From his early youth, "Ibn Inabah" studied genealogy under the supervision of "Abu Abdullah Muhammad ibn Qasim ibn Mu'ayyah Dibaji" (in ابوعبدالله‌ محمد بن قاسم بن معیه دیباجی, died 776 AH–1374 AD/CE) known as "Ibn Mu'ayyah" (in ابن مُعَيَّه). Ibn Inabah became the beloved and the noble of his master "Ibn Mu'ayyah" among colleagues. During his education, Ibn Inabah benefited from numerous sources and teachers, but he undoubtedly gained the most scientific knowledge from the works of his bold master "Ibn Mu'ayyah". As can be seen from Ibn Inabah circumstances, after the death of his master "Ibn Mu'ayyah", he embarked on a journey of exploration and traveled to Isfahan, Herat, Samarkand, Mecca, and Mazaar (in the Mishan Plain), and benefited from the knowledge of many genealogists.

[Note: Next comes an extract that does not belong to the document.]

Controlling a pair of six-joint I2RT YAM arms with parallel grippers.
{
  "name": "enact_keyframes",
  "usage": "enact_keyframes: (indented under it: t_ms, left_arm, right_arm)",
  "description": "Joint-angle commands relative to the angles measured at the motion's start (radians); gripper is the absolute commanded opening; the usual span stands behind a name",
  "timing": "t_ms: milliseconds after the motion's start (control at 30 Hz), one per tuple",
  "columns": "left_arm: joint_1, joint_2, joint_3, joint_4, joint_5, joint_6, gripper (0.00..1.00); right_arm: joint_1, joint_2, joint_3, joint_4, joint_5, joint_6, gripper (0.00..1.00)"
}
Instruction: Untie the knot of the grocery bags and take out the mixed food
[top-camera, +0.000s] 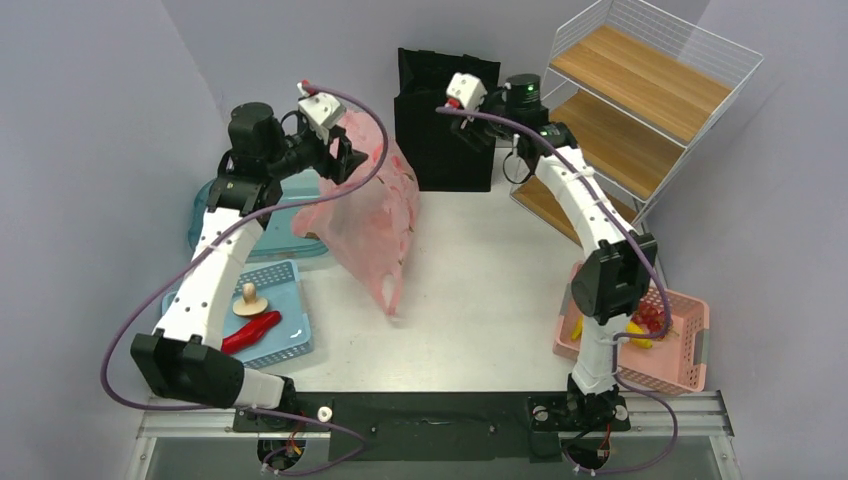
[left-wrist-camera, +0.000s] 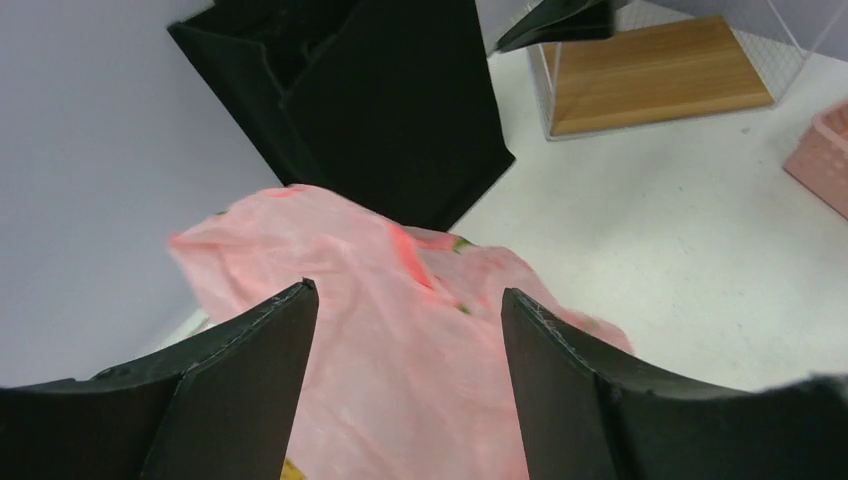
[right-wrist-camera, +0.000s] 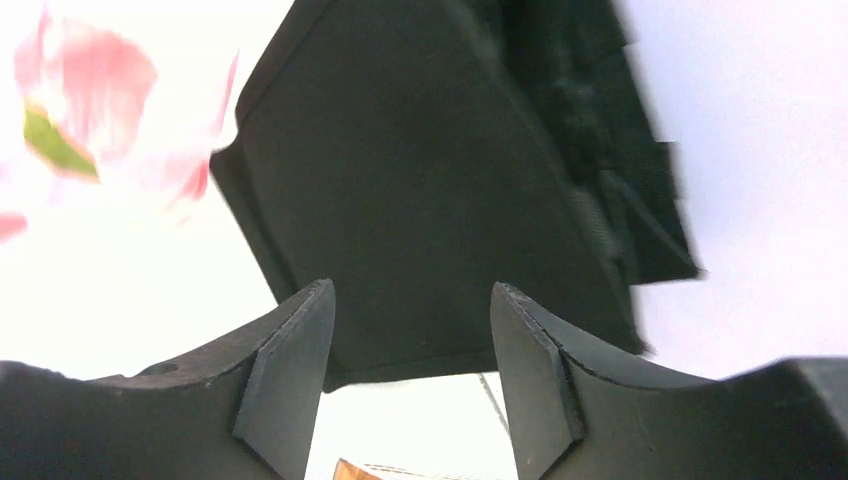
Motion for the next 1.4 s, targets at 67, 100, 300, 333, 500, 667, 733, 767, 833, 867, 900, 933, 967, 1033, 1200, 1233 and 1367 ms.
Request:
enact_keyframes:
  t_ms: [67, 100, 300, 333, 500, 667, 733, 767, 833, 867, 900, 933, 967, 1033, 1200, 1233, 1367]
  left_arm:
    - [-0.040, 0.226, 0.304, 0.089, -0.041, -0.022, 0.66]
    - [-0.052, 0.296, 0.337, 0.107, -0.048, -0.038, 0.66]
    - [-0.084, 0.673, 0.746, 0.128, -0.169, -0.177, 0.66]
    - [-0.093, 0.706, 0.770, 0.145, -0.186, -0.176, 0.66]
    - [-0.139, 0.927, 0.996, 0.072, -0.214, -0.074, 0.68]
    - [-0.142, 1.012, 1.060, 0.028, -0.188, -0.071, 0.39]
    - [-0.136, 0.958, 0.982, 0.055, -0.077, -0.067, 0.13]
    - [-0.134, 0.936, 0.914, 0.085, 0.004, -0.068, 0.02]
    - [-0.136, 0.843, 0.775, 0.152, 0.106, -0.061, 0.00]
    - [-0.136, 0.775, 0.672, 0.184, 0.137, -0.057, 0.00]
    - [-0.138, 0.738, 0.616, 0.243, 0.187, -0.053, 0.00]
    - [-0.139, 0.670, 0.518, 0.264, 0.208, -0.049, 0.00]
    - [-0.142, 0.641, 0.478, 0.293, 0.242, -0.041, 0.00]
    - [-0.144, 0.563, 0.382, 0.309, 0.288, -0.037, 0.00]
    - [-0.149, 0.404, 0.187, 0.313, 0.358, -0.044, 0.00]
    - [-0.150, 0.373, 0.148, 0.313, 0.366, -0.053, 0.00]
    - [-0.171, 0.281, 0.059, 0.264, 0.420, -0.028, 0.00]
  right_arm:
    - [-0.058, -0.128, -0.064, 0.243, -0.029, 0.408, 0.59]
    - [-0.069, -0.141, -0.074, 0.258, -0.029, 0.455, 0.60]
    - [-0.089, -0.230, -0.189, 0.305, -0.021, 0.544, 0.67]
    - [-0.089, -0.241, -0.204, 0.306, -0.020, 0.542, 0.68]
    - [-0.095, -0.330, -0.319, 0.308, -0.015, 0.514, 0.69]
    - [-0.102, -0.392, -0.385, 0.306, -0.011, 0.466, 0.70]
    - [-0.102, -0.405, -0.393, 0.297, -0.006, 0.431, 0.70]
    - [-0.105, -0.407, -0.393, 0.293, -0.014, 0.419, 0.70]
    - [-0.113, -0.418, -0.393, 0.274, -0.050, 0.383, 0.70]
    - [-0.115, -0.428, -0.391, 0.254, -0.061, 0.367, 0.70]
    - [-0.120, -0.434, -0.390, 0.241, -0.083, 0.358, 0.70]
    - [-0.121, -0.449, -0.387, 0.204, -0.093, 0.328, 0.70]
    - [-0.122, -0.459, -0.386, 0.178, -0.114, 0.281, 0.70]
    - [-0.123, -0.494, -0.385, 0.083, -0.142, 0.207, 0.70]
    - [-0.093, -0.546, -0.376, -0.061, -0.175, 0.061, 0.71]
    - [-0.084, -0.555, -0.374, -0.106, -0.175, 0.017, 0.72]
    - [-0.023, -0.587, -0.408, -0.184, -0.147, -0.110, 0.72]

His most important work is "Umdat al-Talib fi Ansabi Ale Abi Talib" (in عمدة الطالب فی انساب آل ابی طالب, lit. 'The Seeker's Guide to the Genealogies of the Family of Abi Talib) which is written in Arabic language. In this book, Ibn Inabah describes the biography of Abu Talib ibn Abd al-Muttalib's ancestors and then his descendants. Finally, he describes the descendants of Ali ibn Abi Talib with more detail.

As can be seen from "Ibn Inabah's" writings, he was a trusted and reliable person in transmitting authentic documents and Hadiths (a form of Islamic oral tradition containing the sayings, actions, and approvals of the prophet Muhammad or his progeny, specially descendants of Ali, the twelve Imams in Twelver Shia) of Imams from the previous generation to the newer generation. This reputation has made his books very practical in the Shiite religion. His book "Umdat al-Talib fi Ansabi Ale Abi Talib" (عُمْدَةُ ألطّالِب فی أنْسابِ آلِ أبی‌طالب, lit. 'The Seeker's Guide to the Genealogies of the Family of Abi Talib) is one of the basic books on the Shiite Imams genealogy in Islamic scholarly circles. The authenticity and purity of Hadiths are determined by the people who transmit them. In narrating Hadiths and transmitting pure Islamic knowledge, "Ibn Inabah" took his method from his prominent master "Ibn Mu'ayyah" (has a strong reputation among colleagues and was a highly trusted Hadith narrator and transmitter of the time) and then in the root, a reliable source that scholars use to verify Hadiths, "Ibn Inabah" reached out to al-Allama al-Hilli (one of the few purest narrator and transmitters, one of the most influential Twelver Shi'i Muslim authors of all time).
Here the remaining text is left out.